In the records below, find each line with "pixels" and copy it.
● ● ● ● ●
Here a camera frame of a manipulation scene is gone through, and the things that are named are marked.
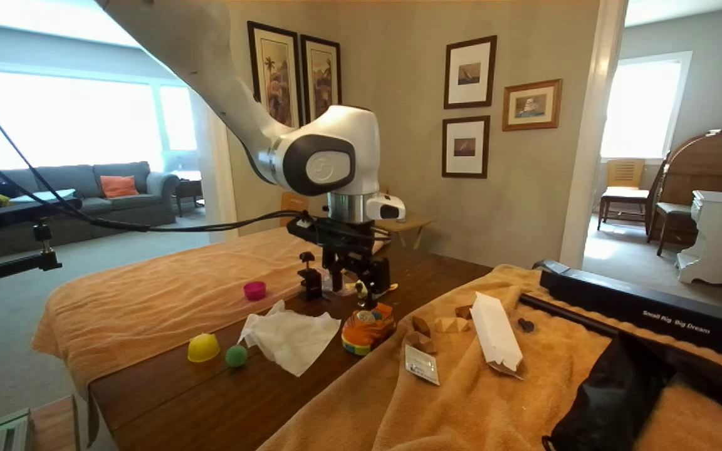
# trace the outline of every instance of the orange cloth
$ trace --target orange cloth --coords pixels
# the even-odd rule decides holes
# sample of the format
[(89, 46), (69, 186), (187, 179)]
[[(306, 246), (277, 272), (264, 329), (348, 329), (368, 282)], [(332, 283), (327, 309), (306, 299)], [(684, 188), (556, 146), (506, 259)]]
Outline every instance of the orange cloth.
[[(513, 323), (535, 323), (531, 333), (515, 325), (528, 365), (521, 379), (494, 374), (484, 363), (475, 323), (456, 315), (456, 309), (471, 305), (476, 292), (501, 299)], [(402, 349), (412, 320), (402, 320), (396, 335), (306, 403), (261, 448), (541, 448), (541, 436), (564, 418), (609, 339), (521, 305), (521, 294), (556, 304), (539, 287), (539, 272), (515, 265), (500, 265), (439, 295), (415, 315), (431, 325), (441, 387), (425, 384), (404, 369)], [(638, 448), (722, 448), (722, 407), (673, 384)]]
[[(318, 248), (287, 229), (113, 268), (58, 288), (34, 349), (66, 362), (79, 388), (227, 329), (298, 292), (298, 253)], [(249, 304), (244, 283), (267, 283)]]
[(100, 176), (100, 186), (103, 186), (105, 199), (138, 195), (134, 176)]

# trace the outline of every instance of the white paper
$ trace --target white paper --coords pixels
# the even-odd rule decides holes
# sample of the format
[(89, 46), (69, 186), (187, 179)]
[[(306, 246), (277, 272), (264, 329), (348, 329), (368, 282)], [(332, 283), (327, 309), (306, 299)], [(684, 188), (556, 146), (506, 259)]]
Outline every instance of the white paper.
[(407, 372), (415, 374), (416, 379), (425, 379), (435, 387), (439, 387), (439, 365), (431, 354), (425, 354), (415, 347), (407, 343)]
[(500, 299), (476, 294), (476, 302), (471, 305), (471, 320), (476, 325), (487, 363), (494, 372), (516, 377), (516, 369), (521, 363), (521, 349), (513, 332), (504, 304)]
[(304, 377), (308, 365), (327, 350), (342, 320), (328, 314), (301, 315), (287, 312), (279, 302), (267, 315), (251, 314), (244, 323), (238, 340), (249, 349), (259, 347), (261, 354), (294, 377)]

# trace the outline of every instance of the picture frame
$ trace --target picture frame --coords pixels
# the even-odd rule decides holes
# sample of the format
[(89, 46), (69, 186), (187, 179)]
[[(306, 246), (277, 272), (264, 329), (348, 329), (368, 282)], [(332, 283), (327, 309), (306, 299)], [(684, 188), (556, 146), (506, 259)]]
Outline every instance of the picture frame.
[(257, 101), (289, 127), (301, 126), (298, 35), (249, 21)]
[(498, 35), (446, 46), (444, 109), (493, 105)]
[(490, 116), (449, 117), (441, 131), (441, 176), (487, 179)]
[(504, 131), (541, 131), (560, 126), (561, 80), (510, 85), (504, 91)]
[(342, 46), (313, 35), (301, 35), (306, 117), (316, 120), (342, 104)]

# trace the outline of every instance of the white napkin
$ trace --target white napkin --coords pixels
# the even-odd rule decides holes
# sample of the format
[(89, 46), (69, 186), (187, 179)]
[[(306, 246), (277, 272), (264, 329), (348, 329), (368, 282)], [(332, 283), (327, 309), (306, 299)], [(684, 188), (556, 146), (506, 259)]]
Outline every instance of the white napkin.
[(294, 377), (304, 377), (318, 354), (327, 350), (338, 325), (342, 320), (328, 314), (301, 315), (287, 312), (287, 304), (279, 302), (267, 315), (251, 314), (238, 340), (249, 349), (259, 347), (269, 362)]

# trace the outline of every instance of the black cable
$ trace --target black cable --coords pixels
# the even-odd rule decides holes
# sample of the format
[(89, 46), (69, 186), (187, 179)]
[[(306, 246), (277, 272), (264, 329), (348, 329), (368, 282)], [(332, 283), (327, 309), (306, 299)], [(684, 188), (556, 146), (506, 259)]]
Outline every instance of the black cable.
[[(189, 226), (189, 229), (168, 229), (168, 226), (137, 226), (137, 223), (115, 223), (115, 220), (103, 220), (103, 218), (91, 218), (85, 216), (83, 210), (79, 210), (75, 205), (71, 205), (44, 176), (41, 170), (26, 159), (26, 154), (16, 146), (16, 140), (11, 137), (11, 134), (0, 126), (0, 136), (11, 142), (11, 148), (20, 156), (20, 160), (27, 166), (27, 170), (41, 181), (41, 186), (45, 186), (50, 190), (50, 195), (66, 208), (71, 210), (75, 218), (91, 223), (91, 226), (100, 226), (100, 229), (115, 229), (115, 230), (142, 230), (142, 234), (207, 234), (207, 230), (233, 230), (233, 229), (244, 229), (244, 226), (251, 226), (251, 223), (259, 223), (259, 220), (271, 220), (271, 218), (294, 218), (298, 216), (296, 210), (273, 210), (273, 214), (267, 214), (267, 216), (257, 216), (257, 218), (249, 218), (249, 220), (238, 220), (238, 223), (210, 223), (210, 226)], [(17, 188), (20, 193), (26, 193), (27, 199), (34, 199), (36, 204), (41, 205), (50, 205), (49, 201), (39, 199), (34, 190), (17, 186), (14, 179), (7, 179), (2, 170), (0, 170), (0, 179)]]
● ● ● ● ●
## THE ANSWER
$ trace --target orange cloth --coords pixels
$ trace --target white paper --coords pixels
$ trace --target picture frame --coords pixels
$ trace --target white napkin --coords pixels
$ trace --target black cable --coords pixels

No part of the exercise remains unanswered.